What is even less promising is Campbell’s apparent naiveté: he “famously walked out of Highbury at half-time after making two clangers in a game against West Ham – sparking rumours of a breakdown … But the footballer insisted he can cope with whatever politics throws at him. ‘I’m a different man now,’ he said. ‘Back then it was venomous, I mean people wanted to wipe me out’”. And he expects politics to be any different?

Quite apart from half of North London - the half that supports Spurs - not voting for him this side of hell freezing over, there are all those issues that Bozza has either dodged, made worse, or left half-completed. What about cycling infrastructure? Doing something to help the black cab trade that Bozza more or less abandoned? Reversing the decline in bus services? Getting all those Tube upgrades back on track?

And, as the man said, there’s more: affordable housing, air pollution, reducing all that central London traffic, reversing Bozza’s legacy of waste (Cable car, vanity buses, Garden Bridge), rebuilding bridges with the Metropolitan Police and the fire service, making public transport affordable and accessible, and - oh yeah, being a full time Mayor, which the capital hasn’t had since Bozza got his feet under the desk.

Adam Bienkov at politics.co.uk has put it bluntly: “On the face of it Campbell's hopes don't seem particularly bright.
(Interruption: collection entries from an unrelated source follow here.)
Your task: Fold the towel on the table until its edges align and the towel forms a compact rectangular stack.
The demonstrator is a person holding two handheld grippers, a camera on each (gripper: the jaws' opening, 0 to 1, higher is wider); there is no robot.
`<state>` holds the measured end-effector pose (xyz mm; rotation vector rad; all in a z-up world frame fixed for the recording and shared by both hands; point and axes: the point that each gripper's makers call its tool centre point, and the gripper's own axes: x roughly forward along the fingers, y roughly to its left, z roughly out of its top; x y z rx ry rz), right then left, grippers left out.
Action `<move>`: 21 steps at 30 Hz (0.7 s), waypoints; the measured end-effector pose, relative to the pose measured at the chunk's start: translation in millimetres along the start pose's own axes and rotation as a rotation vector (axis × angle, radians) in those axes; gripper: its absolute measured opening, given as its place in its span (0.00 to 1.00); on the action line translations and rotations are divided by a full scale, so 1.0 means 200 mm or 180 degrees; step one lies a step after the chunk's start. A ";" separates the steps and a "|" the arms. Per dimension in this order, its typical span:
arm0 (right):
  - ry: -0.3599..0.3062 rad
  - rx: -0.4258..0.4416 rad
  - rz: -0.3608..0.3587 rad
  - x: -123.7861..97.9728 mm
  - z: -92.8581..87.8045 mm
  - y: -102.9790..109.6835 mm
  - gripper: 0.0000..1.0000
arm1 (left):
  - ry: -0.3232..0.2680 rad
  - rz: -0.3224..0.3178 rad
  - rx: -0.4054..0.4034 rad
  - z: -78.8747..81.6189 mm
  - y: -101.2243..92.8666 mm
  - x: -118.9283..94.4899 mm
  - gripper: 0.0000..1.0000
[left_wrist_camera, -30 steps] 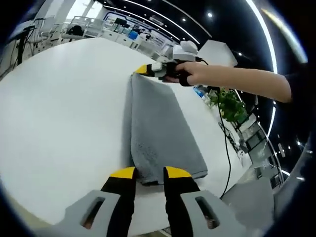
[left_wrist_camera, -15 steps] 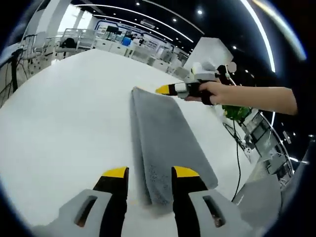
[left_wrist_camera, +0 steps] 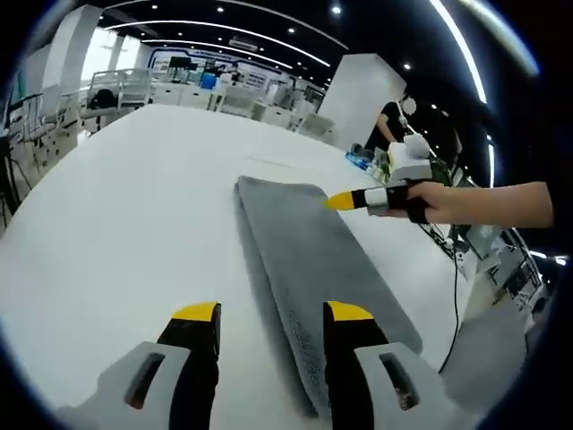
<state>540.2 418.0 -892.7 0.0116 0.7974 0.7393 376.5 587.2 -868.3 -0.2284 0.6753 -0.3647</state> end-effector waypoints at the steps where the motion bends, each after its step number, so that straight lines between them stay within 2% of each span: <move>1: 0.0012 0.0033 -0.0013 -0.01 -0.03 -0.01 0.47 | 0.0014 -0.0002 0.0038 0.01 0.01 0.01 0.47; 4: 0.0030 0.0157 -0.0022 -0.05 -0.10 0.00 0.47 | 0.0039 -0.0006 0.0111 0.03 0.03 0.04 0.47; 9: 0.0111 0.0203 -0.0059 -0.10 -0.21 -0.01 0.47 | 0.0110 -0.0018 0.0216 0.05 0.05 0.11 0.47; 10: 0.0071 0.0132 -0.0036 -0.09 -0.19 -0.01 0.47 | 0.0141 -0.0028 0.0241 0.04 0.06 0.13 0.47; 13: 0.0107 0.0202 -0.0036 -0.12 -0.23 0.01 0.47 | 0.0211 -0.0082 0.0326 0.03 0.06 0.17 0.47; 17: 0.0114 0.0114 -0.0012 -0.14 -0.26 0.05 0.46 | 0.0237 -0.0088 0.0338 0.03 0.08 0.21 0.46; 21: 0.0102 0.0051 0.0000 -0.17 -0.28 0.09 0.44 | 0.0280 0.0010 0.0313 0.01 0.12 0.23 0.44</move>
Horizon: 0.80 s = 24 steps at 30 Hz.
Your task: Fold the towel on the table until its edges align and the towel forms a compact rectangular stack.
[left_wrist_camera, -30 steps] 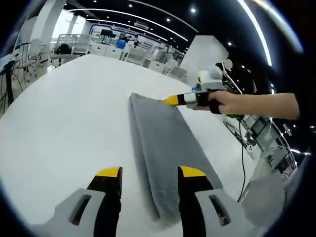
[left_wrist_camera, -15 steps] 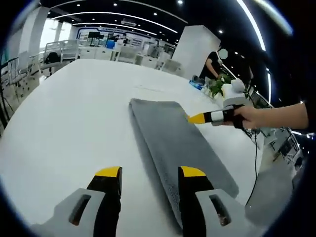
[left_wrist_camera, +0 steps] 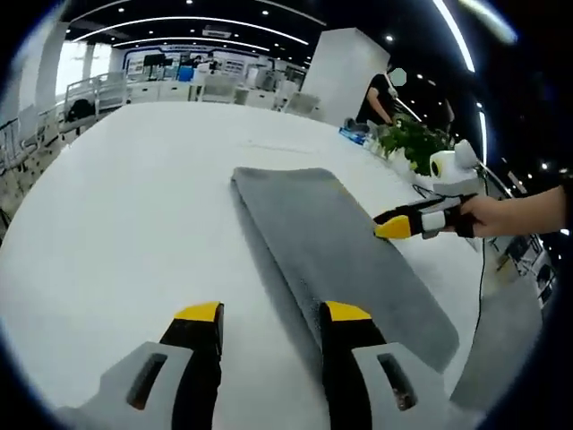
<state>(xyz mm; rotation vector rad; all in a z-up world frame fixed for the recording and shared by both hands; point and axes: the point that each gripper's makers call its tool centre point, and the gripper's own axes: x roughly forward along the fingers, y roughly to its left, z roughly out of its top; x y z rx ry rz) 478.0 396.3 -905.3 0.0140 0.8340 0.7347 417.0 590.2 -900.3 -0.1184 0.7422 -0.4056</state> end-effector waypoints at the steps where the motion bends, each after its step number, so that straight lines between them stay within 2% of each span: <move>1: -0.0006 -0.0042 0.0018 -0.01 0.00 0.02 0.42 | 0.0000 0.0023 -0.0021 0.00 0.01 0.01 0.43; 7: -0.0050 -0.0072 0.0017 -0.05 -0.05 0.08 0.35 | -0.0001 0.0098 -0.0019 -0.01 0.02 0.03 0.41; 12: -0.0172 -0.0211 -0.0004 -0.06 -0.06 0.09 0.30 | 0.0020 0.0133 0.0216 0.00 0.00 0.05 0.38; 15: -0.0172 -0.0326 -0.0034 -0.05 -0.08 0.10 0.27 | 0.0016 0.0151 0.0307 0.00 -0.01 0.06 0.35; 19: -0.0173 -0.0440 0.0021 -0.02 -0.09 0.12 0.19 | 0.0036 0.0059 0.0280 -0.01 -0.04 0.07 0.26; 24: -0.0193 -0.0477 0.0030 -0.01 -0.09 0.11 0.18 | 0.0027 0.0026 0.0312 -0.01 -0.04 0.08 0.23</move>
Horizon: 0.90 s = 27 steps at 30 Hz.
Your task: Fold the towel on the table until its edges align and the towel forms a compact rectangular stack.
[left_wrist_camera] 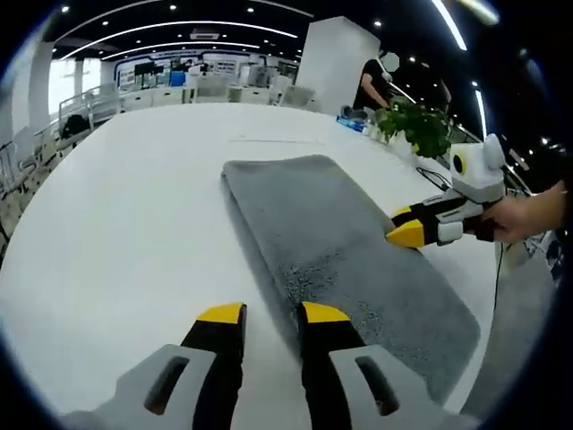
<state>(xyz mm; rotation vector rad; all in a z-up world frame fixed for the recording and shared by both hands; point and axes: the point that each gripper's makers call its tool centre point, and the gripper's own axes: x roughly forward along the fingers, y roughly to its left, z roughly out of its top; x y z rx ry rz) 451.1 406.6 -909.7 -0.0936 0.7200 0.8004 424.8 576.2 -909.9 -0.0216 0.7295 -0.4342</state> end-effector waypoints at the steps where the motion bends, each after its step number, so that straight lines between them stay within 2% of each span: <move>1: -0.0014 -0.0022 -0.0007 0.00 0.00 0.00 0.18 | -0.0001 -0.0013 0.0000 0.00 0.00 0.00 0.22; 5: -0.0079 -0.0039 -0.0014 0.01 -0.01 0.00 0.17 | -0.0008 -0.0152 -0.0049 0.01 -0.05 0.03 0.12; 16: -0.0114 0.0000 -0.0078 -0.04 -0.05 -0.07 0.13 | -0.0004 -0.0240 0.0060 0.05 -0.17 0.09 0.07; 19: -0.0121 0.0002 -0.0115 -0.08 -0.07 -0.11 0.13 | 0.0012 -0.0293 0.0231 0.06 -0.24 0.12 0.07; 27: -0.0096 -0.0013 -0.0232 -0.23 -0.15 -0.28 0.13 | 0.0050 -0.0385 0.0420 0.06 -0.46 0.19 0.07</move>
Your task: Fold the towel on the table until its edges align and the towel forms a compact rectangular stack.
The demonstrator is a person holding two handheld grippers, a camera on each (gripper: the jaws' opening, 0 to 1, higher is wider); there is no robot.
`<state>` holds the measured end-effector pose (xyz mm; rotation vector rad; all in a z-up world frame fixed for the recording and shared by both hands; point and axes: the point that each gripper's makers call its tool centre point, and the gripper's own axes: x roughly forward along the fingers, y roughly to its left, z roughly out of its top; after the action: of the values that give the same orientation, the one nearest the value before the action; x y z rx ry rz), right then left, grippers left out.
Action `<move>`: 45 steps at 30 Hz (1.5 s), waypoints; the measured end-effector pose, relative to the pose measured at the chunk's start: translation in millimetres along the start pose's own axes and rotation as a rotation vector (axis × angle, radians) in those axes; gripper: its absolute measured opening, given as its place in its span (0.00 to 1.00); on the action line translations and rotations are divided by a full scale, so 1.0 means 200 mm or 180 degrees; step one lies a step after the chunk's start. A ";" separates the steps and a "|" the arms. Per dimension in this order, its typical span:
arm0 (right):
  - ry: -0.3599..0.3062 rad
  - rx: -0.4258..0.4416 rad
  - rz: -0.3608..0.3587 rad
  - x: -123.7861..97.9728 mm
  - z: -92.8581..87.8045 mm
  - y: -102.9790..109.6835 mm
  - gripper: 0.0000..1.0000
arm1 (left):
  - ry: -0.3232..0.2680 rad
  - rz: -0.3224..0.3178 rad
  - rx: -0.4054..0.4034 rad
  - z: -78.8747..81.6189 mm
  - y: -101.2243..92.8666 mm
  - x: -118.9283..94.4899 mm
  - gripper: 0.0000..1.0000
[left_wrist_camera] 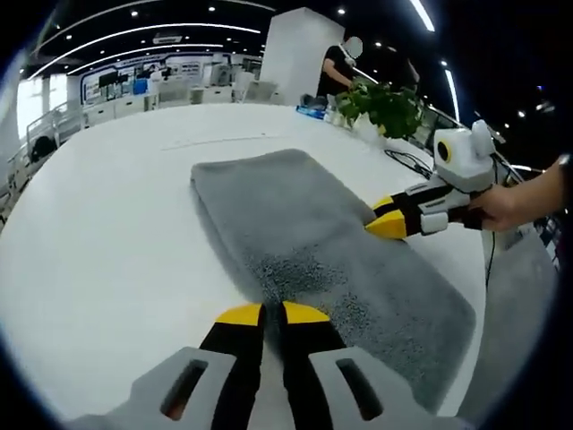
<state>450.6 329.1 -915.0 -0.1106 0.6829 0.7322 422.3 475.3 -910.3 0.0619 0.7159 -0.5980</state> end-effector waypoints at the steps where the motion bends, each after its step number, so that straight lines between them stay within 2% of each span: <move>1: -0.0001 0.0007 -0.0017 -0.02 -0.01 -0.02 0.13 | -0.0020 -0.0022 -0.0019 0.00 -0.04 0.02 0.07; 7: -0.0040 0.0139 -0.0166 -0.17 -0.10 -0.16 0.12 | -0.0016 -0.0186 0.0044 0.03 -0.24 0.09 0.07; 14: -0.0078 0.0237 -0.0264 -0.28 -0.17 -0.24 0.12 | 0.0007 -0.0278 0.0139 0.05 -0.36 0.16 0.07; 25: -0.0113 0.0230 -0.0265 -0.27 -0.17 -0.24 0.10 | 0.0021 -0.0179 0.0288 0.04 -0.37 0.16 0.06; 30: -0.0114 0.0179 -0.0271 -0.27 -0.16 -0.23 0.10 | -0.0016 -0.0144 0.0270 0.05 -0.37 0.15 0.06; 34: -0.0058 0.0159 -0.0305 -0.27 -0.16 -0.24 0.10 | 0.0048 -0.0089 0.0512 0.05 -0.37 0.16 0.06; 36: -0.0031 0.0160 -0.0332 -0.27 -0.16 -0.24 0.11 | 0.0075 -0.0093 0.0591 0.05 -0.38 0.16 0.06; 40: 0.0072 0.0039 -0.0318 -0.27 -0.15 -0.24 0.12 | 0.0172 -0.0142 0.0553 0.06 -0.37 0.16 0.06; 42: 0.0103 0.0091 -0.0271 -0.28 -0.14 -0.24 0.12 | 0.0230 -0.0191 0.0506 0.06 -0.36 0.16 0.07; 45: 0.0075 0.0131 -0.0217 -0.30 -0.11 -0.25 0.17 | 0.0163 -0.0166 0.0607 0.08 -0.36 0.12 0.13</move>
<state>438.0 249.8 -902.0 -0.1045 0.7130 0.6521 408.5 398.8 -902.8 0.2366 0.7103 -0.7157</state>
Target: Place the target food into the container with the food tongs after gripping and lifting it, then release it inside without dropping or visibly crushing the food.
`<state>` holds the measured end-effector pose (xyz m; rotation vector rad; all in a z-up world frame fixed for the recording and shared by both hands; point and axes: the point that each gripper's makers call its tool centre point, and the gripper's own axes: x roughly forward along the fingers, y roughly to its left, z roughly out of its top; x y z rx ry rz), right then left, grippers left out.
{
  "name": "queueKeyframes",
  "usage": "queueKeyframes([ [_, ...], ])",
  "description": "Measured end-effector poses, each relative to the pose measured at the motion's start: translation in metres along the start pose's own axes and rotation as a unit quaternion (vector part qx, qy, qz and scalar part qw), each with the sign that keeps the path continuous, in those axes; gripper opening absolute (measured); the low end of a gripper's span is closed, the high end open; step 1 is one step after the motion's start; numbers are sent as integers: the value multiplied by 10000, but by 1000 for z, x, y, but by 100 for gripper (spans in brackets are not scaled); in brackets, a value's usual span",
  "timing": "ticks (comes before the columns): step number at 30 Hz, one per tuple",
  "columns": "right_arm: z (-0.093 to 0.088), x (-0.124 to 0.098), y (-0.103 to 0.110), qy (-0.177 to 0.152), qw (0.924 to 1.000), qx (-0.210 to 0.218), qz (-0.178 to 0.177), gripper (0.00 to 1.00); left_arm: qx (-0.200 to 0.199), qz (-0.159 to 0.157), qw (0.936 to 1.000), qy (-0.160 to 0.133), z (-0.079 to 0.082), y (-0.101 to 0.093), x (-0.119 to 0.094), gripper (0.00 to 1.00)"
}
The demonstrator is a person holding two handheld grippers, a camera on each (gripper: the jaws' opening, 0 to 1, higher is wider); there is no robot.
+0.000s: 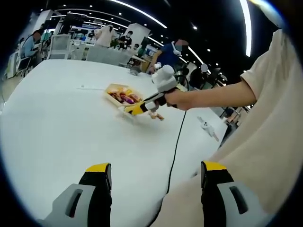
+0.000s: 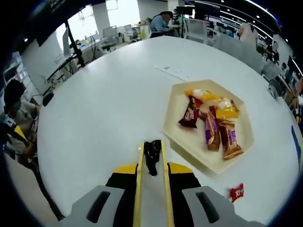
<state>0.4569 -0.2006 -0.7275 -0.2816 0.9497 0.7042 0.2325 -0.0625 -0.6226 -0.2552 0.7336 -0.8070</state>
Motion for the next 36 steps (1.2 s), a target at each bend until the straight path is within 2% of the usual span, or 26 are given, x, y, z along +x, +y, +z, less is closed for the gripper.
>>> queueKeyframes([
  [9,7,2,10,-59,9999,-50,66,22,4,28,10000,-39,-1,-1,-3,77],
  [21,34,-2,19,-299,9994,-90,129,22,-18,76,9999,-100,-3,-2,-6,77],
  [27,47,-6,18,-439,9989,-56,124,22,-5,71,9999,-120,-1,-2,-6,77],
  [36,68,-19,-2,-684,9976,-7,-51,22,21,47,9999,-135,0,-3,-5,77],
])
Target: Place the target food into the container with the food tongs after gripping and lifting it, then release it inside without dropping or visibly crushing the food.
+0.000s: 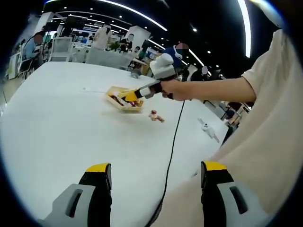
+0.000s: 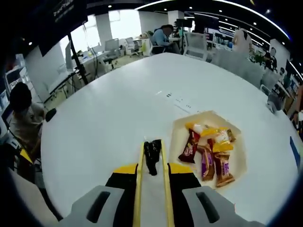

His inexperience and unpopularity among many London voters means the Tories seem unlikely to turn to Sol”. If he really wants to face the waves of media unpleasantness, and really thinks he can make a difference, fair enough. But if he’s not that serious - and it will get serious - he should forget it. Whatever the Sun says.

1 comment:

  1. Don't forget electric cars.
    London's mayor has only achieved 3% of his target of having 100,000 electric vehicles in the city, it has emerged. (22 Jun 2014)
    "In 2009, Boris Johnson pledged to meet the target "as soon as possible" but there are currently about 3,000 such vehicles on the road in the city.
    The mayor also wanted 25,000 charging points across London by 2015 but only 1,408 are in operation today."